And so on the brink of the 2017 NFL draft, no question — not which quarterback will be hideously overdrafted, not whether Cleveland will overthink the obvious Myles Garrett pick at no. 1, not whether the Jets will do something laughable — is more impactful for the future of the league than where this class’s two most versatile players will be selected.
There’s Stanford offensive weapon Christian McCaffrey, a nominal running back who not only stated that he could play any receiver position on a given play but also focused almost exclusively on showcasing his receiving abilities at his pro day. Then there’s Michigan’s Jabrill Peppers, a linebacker converted from safety who’s better at defensive back and maybe even better at returning kicks. He broke tradition to work out with two position groups (linebacker and defensive back) at the NFL combine, and when Baltimore Ravens coach John Harbaugh, the brother of Peppers’s college coach, Jim, was asked at his predraft press conference which positions Peppers could play in the pros — safety, a hybrid safety/linebacker, or even inside linebacker — Harbaugh responded, “Yes … all of the above.”
In theory, this should be great. Versatility is increasingly prized in the game.

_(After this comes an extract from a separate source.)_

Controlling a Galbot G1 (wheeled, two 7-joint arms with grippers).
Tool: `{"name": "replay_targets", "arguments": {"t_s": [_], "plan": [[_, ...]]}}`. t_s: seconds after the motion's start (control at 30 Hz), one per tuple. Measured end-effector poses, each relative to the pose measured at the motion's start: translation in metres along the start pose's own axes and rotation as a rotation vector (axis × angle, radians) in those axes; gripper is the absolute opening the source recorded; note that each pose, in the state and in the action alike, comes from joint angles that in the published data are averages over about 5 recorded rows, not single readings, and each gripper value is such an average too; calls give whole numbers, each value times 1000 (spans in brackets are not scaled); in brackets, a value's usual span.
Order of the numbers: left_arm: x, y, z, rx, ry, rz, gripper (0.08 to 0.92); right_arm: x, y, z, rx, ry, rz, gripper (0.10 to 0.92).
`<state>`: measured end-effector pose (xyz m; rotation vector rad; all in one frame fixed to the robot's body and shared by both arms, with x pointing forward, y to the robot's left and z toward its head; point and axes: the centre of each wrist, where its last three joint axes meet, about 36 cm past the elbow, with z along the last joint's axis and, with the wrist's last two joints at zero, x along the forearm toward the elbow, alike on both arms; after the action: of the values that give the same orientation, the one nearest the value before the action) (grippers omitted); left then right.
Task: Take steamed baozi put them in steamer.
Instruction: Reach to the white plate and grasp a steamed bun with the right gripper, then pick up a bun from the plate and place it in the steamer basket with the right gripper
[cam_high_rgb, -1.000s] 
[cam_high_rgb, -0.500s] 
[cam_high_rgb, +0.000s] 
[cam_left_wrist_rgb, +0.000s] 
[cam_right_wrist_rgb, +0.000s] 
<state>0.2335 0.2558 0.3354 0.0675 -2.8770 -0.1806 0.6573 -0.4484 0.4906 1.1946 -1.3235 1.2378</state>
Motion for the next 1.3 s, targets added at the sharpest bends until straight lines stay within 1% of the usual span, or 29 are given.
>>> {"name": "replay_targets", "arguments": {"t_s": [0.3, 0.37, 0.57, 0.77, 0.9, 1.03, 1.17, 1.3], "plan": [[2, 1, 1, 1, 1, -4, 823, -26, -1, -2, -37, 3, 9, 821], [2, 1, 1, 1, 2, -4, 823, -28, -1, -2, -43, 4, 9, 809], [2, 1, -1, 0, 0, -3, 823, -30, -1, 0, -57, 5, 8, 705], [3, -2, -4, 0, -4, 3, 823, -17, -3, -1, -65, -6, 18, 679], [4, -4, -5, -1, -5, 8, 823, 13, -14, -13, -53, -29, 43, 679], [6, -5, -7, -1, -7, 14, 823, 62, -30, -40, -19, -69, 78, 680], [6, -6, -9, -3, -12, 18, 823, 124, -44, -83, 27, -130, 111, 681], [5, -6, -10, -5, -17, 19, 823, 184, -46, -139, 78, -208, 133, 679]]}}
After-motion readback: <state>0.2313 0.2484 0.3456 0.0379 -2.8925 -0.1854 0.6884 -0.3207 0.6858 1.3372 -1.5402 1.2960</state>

Ask people around the league about positionless prospects like Peppers and McCaffrey, though, and the enthusiasm dims: Despite evolving schemes, an uptick in elite athletes, and the mounting evidence that these flexible players are the key to a great modern offense and defense, come draft time NFL teams are still afraid of atypical prospects.
“In the NBA, several years ago they started this — if you had a certain type of body and athleticism, they were picking you regardless,” says Howard Griffith, a former NFL fullback and current analyst at the Big Ten Network. “It didn’t matter if you were one-and-done, or whatever, they were taking you for the upside. The NFL hasn’t yet done that. The NFL wants to look and say, ‘We have three years of tape of you doing this.’ Put yourself in a scout’s position; it’s not easy to do. Teams want comparisons, they want to say, ‘He’s like so-and-so,’ and with a guy like Peppers, you can’t do that. It’s a harder sell.”
McCaffrey and Peppers are some of the best athletes to enter the NFL in recent memory. McCaffrey ran the second-best three-cone drill since at least 2003 among players classified as running backs at the combine. He tied for the second-best vertical jump this year with 37.5 inches. Peppers, meanwhile, delivered one the two best broad jumps among players classified as linebackers and won the 40-yard dash among the position group by .12 seconds. They have the athleticism to play anywhere on the field — and that’s part of the problem.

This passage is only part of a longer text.